Below are some entries. Repeat exactly the lines from the one with "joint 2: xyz" through the one with "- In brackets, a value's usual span", and only those.

----------

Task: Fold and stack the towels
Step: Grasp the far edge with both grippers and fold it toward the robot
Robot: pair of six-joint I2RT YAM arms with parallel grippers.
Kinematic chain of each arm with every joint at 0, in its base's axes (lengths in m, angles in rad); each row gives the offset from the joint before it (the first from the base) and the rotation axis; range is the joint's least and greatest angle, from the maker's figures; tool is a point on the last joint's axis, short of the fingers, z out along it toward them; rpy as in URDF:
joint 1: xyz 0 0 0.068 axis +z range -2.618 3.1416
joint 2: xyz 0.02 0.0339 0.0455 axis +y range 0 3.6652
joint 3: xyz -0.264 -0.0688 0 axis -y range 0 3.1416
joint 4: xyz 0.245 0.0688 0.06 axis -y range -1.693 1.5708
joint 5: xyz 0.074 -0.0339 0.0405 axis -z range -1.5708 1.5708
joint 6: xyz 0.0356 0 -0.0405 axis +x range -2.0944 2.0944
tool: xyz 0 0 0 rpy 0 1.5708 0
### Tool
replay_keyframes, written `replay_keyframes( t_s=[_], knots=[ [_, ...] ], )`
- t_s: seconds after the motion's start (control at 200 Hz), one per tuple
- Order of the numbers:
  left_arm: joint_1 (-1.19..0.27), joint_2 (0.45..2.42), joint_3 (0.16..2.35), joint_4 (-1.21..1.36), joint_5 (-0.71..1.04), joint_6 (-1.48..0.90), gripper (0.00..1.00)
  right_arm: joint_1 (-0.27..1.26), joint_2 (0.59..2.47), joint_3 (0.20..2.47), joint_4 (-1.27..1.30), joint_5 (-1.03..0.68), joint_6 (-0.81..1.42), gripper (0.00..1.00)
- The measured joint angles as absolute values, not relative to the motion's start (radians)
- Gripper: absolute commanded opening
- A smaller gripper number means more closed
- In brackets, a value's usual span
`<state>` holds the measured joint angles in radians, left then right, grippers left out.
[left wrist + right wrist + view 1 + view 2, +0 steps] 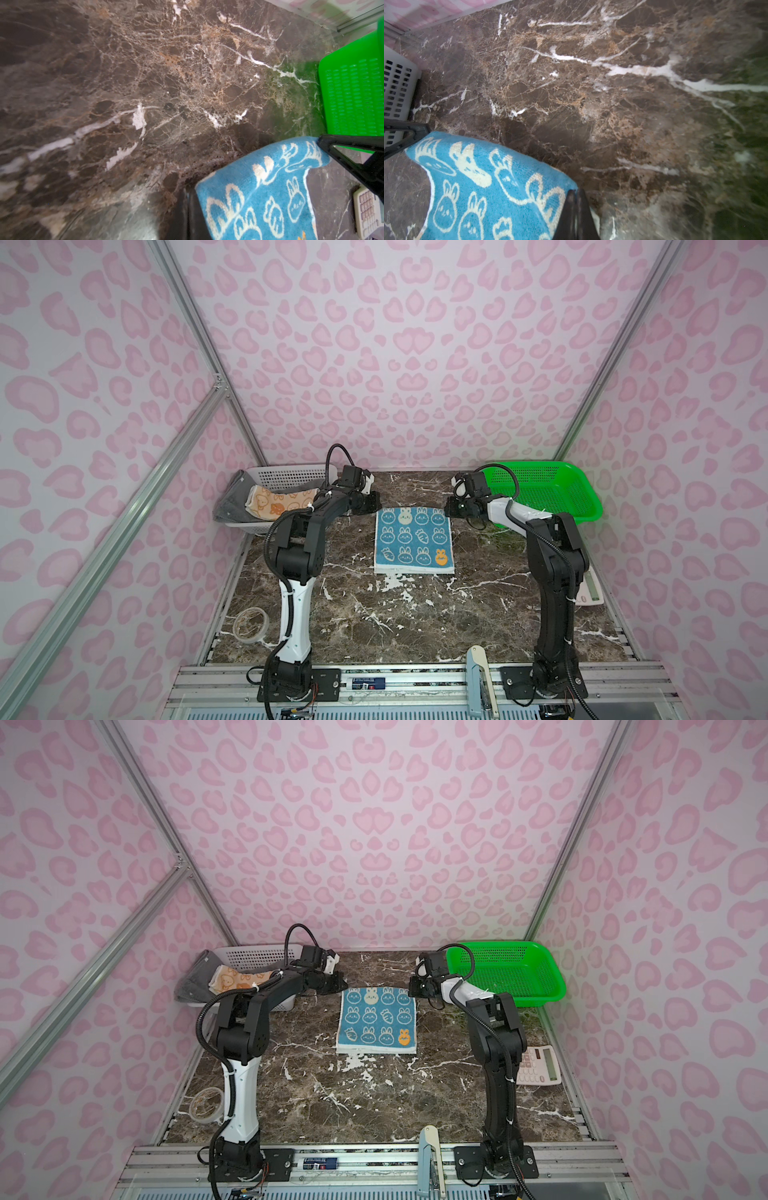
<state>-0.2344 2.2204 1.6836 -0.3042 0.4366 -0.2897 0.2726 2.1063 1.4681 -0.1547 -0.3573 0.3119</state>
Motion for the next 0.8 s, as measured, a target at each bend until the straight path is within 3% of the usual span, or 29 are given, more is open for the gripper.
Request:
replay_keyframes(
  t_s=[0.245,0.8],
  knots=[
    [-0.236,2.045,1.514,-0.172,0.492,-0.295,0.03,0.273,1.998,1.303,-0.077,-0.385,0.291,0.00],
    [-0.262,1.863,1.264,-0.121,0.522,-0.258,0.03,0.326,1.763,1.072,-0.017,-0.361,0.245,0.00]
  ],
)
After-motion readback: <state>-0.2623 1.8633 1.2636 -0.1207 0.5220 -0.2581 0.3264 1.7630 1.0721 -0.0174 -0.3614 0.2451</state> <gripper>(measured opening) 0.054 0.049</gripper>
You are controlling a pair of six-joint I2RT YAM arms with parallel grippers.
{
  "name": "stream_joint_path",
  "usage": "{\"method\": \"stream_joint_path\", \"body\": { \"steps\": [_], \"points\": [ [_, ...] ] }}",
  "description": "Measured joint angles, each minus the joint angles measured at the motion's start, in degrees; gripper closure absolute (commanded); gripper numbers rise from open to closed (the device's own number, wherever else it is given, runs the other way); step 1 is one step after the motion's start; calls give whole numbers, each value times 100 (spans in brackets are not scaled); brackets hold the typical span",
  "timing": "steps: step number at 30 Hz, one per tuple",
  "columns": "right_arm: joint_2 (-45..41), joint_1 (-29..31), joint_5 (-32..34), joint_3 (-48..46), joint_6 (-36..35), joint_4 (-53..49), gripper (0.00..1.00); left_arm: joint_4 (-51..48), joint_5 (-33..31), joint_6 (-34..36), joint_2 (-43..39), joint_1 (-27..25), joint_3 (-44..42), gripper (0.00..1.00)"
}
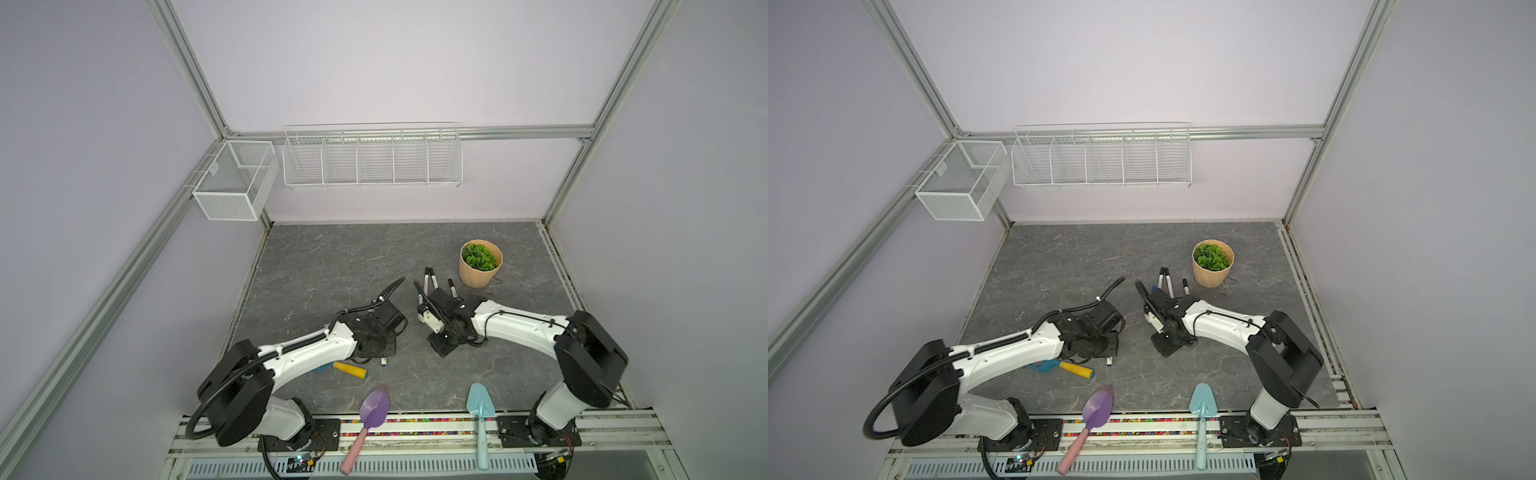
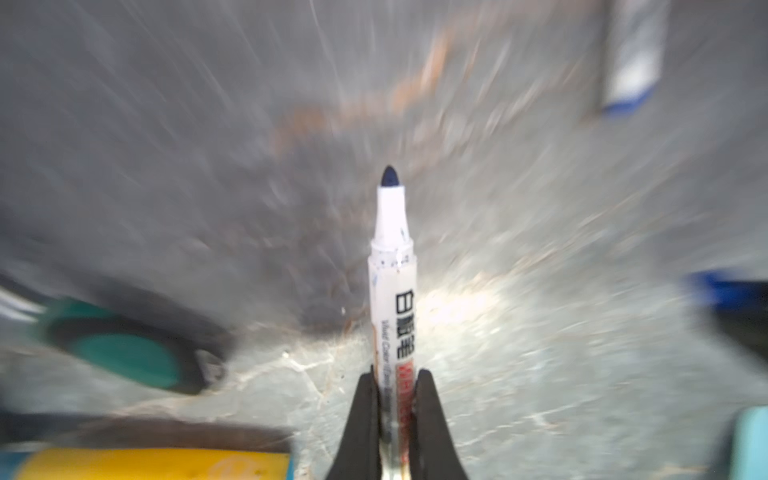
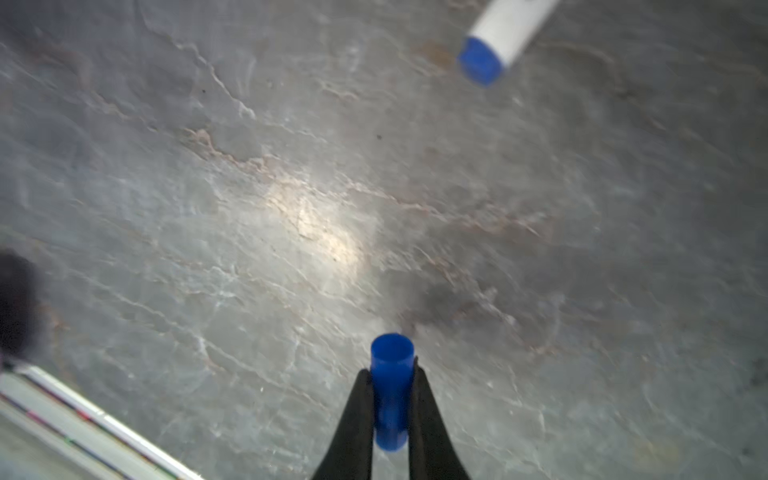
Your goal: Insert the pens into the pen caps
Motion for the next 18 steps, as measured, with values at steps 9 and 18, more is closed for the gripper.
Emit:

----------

Solution to this exercise:
joint 2: xyz 0.02 0.0339 0.0455 axis +y range 0 3.6652
joint 3: xyz -0.264 -0.0688 0 axis -y range 0 3.1416
joint 4: xyz 0.245 0.0688 0.06 axis -y range -1.693 1.5708
joint 5: xyz 0.074 -0.0339 0.0405 axis -z range -1.5708 1.5708
joint 6: xyz 0.0356 0 -0.0405 axis +x range -2.0944 2.0944
tool: xyz 0 0 0 rpy 0 1.5708 0
### Tool
replay_keyframes, written `replay_keyframes( t_s=[_], knots=[ [_, ...] ], )`
- t_s: seconds after the motion's start (control at 200 Hz), one per tuple
- Order of the numbers:
  left_arm: joint_1 (-1.19..0.27), joint_2 (0.45..2.42), joint_3 (0.16..2.35), joint_4 (-1.21..1.36), joint_5 (-0.71..1.04), joint_6 (-1.48..0.90), gripper (0.00..1.00)
  right_arm: joint_1 (-0.27..1.26), joint_2 (0.59..2.47), joint_3 (0.20..2.47), joint_4 (-1.27..1.30), joint_5 (-1.03..0.68), joint_6 (-0.81..1.42), gripper (0.00..1.00)
- The measured joint angles as absolute values, not relative to the motion's start (radians)
- Gripper: absolute commanded opening
- A smaller gripper number means more closed
- In brackets, a value's usual span

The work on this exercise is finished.